Qui c’è Markino alla produzione, scritto qui con lui, e A.Manenti alla regia del video che è davvero particolare.

08. Allora giù
Questa è la traccia più difficile da spiegare. E’ il pezzo più fresh e festaiolo del disco. La produzione è di TrapTony, che sta collaborando con Bosca a Real Talk.

Markino: questo pezzo è una lavatrice e mentre sei nella lavatrice tutto gira!

09. Plexiglas
Torniamo nel caso in cui fai di tutto per farti mollare dalla tipa, ma non c’è verso di capitalizzare. In due parole: spremi vagina.
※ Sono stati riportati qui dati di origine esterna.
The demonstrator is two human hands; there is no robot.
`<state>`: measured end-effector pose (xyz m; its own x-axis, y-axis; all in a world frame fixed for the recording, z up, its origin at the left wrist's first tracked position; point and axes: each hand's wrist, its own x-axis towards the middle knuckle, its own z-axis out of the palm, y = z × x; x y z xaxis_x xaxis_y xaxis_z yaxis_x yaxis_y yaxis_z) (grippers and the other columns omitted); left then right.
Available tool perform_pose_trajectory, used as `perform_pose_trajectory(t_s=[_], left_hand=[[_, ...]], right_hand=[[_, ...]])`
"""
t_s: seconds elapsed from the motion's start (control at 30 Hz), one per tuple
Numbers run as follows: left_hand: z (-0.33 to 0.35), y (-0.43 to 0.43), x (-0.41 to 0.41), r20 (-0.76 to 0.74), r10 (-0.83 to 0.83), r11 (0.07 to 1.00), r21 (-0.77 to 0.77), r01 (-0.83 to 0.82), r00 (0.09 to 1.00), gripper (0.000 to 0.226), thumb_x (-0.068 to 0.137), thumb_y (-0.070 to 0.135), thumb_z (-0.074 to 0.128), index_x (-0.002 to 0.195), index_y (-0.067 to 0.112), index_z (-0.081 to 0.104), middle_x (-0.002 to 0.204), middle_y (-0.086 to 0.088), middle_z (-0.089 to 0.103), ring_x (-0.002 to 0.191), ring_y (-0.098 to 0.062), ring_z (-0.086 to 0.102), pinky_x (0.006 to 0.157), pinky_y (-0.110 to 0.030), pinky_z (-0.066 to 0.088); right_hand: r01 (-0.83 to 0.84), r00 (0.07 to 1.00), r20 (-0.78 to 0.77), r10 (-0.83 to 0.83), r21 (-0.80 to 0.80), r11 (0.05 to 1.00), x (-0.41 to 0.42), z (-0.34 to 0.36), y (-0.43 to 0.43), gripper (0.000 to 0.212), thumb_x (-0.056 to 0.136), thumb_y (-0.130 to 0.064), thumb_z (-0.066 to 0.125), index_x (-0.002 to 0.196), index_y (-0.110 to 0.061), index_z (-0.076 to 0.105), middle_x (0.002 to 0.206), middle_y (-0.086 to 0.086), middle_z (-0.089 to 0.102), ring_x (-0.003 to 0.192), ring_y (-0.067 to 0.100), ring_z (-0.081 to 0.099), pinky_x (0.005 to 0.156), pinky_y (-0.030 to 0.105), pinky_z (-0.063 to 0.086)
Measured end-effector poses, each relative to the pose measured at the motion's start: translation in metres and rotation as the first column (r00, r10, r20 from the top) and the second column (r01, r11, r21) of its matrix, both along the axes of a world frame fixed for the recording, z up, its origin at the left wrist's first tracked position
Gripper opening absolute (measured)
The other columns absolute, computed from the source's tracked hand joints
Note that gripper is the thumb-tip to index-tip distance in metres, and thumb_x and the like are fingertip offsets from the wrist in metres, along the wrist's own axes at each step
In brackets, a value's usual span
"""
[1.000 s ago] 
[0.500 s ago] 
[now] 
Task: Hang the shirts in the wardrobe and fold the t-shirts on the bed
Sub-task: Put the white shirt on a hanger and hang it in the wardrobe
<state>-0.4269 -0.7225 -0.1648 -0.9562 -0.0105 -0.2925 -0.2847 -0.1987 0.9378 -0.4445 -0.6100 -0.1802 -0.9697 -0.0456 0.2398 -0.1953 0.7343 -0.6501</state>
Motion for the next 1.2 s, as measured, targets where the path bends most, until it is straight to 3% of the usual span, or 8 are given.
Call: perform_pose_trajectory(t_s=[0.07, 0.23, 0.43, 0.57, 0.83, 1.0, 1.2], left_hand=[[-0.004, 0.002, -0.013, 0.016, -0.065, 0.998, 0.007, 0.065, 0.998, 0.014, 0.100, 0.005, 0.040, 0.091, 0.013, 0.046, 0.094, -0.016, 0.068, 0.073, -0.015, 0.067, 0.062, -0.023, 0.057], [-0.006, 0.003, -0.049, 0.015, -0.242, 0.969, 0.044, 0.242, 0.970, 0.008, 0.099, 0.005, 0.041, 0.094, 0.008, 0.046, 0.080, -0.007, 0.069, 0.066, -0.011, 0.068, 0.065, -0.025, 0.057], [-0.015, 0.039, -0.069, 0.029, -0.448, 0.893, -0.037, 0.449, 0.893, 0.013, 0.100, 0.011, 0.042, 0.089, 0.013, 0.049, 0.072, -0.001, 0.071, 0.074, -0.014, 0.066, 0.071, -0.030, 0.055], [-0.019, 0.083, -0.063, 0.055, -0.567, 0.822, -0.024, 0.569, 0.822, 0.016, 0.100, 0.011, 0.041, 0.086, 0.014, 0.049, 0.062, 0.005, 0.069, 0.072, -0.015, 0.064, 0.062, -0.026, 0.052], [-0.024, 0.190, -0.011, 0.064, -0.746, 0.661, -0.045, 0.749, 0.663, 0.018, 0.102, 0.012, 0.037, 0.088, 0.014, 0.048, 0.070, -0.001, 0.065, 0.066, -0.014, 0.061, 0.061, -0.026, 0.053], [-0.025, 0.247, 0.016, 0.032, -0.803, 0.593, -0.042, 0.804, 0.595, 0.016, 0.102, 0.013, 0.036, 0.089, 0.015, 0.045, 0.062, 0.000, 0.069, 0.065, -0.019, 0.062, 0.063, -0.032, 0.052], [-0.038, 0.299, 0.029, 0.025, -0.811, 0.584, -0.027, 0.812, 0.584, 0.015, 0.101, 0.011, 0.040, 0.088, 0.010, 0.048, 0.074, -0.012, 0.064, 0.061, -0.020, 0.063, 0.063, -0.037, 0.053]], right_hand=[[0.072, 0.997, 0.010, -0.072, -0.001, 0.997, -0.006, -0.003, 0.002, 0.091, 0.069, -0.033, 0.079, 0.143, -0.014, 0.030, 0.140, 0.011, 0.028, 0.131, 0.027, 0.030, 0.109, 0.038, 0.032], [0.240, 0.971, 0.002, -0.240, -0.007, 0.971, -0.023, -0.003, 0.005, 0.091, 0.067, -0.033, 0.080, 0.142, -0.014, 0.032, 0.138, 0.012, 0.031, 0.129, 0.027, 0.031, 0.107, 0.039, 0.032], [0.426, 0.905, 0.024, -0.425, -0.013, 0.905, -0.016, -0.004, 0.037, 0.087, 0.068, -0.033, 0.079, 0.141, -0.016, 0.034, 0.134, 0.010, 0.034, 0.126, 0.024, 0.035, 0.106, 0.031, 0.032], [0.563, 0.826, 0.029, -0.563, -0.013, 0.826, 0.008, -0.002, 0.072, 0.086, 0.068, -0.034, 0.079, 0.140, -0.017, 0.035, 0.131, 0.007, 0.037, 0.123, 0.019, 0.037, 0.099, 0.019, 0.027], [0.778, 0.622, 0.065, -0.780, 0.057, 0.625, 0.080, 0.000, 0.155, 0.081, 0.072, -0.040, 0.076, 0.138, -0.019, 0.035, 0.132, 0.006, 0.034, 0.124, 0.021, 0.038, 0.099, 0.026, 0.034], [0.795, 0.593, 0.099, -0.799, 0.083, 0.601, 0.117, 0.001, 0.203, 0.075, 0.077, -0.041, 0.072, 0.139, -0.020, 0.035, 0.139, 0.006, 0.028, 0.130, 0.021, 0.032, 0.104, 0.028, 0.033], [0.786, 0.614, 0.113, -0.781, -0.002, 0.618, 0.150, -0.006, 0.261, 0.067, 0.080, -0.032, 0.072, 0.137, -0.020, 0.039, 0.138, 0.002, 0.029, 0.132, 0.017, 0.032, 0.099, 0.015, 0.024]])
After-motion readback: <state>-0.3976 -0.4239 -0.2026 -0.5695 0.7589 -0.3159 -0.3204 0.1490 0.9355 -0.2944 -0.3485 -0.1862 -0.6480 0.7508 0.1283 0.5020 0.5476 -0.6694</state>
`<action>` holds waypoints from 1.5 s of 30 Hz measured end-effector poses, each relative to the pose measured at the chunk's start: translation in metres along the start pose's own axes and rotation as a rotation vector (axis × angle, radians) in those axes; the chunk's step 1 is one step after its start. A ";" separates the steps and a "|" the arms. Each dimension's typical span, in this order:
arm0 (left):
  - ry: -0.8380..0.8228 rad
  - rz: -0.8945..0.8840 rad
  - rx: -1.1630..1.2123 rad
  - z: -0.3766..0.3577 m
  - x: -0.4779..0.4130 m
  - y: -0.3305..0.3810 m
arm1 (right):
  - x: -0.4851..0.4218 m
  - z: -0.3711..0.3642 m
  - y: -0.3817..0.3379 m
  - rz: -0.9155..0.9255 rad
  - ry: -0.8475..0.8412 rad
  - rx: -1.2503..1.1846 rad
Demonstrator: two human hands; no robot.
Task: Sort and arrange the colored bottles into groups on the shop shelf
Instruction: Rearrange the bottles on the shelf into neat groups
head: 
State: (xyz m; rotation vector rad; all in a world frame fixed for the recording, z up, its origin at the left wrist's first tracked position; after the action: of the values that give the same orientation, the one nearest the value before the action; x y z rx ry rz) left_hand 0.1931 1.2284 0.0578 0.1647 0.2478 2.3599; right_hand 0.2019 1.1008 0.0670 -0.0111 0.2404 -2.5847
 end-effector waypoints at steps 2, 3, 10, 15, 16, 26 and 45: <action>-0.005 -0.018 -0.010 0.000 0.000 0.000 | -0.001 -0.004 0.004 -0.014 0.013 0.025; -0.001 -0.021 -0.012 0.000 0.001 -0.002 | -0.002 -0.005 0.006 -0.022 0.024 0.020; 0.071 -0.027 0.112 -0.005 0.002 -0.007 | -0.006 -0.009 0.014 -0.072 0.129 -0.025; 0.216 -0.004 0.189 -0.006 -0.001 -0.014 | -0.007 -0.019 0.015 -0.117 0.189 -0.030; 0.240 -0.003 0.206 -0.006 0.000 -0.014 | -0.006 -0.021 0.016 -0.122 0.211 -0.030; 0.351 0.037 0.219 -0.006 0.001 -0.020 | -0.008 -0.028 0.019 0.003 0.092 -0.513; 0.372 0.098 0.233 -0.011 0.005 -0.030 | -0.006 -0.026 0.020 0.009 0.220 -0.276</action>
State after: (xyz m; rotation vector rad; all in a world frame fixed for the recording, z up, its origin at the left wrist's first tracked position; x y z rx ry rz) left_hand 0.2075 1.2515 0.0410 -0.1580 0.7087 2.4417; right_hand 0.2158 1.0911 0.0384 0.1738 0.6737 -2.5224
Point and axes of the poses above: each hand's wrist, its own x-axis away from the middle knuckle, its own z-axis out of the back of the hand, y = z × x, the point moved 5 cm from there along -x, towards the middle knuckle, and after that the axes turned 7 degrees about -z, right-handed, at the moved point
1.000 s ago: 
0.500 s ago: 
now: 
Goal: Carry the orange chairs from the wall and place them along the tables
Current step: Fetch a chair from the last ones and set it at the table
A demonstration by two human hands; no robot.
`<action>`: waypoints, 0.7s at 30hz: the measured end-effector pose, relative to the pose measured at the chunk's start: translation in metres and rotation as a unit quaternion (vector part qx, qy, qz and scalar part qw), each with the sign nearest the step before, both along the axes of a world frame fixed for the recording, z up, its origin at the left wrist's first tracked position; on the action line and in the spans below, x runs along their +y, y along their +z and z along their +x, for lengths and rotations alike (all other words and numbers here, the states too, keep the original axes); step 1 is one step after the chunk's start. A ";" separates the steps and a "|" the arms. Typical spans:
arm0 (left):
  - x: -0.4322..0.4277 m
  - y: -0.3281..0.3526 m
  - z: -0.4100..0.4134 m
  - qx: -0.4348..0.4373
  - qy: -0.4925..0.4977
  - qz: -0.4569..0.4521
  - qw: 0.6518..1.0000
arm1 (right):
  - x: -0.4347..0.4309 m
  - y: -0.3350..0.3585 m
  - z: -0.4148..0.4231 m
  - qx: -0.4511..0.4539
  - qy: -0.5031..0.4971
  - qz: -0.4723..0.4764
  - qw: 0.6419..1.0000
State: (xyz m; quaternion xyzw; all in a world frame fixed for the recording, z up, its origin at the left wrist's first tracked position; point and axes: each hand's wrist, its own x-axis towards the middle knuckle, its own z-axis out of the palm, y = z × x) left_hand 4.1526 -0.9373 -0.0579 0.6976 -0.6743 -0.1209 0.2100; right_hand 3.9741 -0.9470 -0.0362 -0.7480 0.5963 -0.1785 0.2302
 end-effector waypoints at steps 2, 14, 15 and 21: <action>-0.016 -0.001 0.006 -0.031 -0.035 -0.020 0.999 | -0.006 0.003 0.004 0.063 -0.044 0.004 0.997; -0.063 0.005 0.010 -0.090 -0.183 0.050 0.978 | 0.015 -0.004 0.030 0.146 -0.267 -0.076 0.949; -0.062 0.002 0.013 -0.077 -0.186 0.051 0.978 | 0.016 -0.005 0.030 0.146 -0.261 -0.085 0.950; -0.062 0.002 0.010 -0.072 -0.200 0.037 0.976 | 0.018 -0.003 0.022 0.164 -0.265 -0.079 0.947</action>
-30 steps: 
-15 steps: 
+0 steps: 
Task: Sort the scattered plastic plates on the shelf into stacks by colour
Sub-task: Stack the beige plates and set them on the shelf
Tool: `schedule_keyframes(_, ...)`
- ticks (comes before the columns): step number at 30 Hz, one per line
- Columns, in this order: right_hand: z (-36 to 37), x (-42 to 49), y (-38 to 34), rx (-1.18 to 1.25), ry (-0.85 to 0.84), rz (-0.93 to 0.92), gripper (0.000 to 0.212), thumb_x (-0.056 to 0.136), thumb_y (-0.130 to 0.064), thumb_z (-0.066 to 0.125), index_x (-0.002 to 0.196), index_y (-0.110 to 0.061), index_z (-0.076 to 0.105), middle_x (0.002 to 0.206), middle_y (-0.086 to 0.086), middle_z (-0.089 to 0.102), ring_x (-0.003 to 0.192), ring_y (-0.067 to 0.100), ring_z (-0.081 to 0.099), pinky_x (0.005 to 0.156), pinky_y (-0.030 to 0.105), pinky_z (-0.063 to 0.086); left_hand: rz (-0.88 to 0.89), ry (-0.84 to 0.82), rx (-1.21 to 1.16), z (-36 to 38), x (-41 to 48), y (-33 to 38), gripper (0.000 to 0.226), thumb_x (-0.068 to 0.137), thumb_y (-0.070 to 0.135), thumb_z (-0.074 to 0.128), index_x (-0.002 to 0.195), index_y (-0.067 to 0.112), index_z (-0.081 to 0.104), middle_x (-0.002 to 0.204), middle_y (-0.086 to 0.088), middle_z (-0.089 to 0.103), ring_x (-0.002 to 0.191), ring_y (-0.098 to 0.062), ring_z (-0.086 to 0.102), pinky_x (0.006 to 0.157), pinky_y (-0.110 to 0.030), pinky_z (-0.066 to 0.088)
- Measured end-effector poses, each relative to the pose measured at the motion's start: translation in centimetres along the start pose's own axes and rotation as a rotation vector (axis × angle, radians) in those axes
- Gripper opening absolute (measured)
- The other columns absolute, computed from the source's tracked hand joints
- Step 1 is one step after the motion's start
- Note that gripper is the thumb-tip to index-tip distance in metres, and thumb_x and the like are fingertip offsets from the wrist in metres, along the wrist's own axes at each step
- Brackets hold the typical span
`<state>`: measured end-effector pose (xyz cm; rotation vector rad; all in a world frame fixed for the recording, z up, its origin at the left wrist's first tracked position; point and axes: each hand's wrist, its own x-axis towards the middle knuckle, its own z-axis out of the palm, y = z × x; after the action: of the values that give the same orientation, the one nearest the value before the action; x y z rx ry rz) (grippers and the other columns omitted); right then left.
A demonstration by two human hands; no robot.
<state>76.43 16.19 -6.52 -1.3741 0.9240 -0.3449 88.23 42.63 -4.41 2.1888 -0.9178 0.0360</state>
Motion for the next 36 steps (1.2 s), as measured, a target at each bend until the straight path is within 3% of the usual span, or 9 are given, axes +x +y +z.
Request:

Altro Type beat: quando ti affezioni al provino poi sei fottuto!

10. Viola
Questa inizialmente non avevo programmato di includerla nel disco, infatti non appare sulla tracklist ufficiale. La decisione però è stata naturale. Un paio di settimane fa, quando ho pubblicato su Instagram la tracklist, sono iniziati ad arrivarmi alcuni commenti che chiedevano il perché Viola non fosse nel disco. Alloro ho deciso che doveva esserci in qualche modo, non farlo sarebbe stato un peccato. Il pezzo è nato in meno di 24 ore, per la precisone 13. Testo, beat e video hanno preso forma da me, Markino e A.Manenti. Se devo essere sincero, anche per chi non mi ha mai ascoltato, credo che questa possa essere davvero la traccia che racchiude tutto il percorso fatto fin qui.

E’ la chiusura.

Chiusura di capitolo che apre già le porte a qualcosa di nuovo. Nuovi suoni e un approccio al lavoro sempre più testardo e personale. La prossima hit Mario Martello prodotta da Mask bolle già in pentola, ma questa è un’altra storia e sono certo che la ascolterete con le vostre orecchie!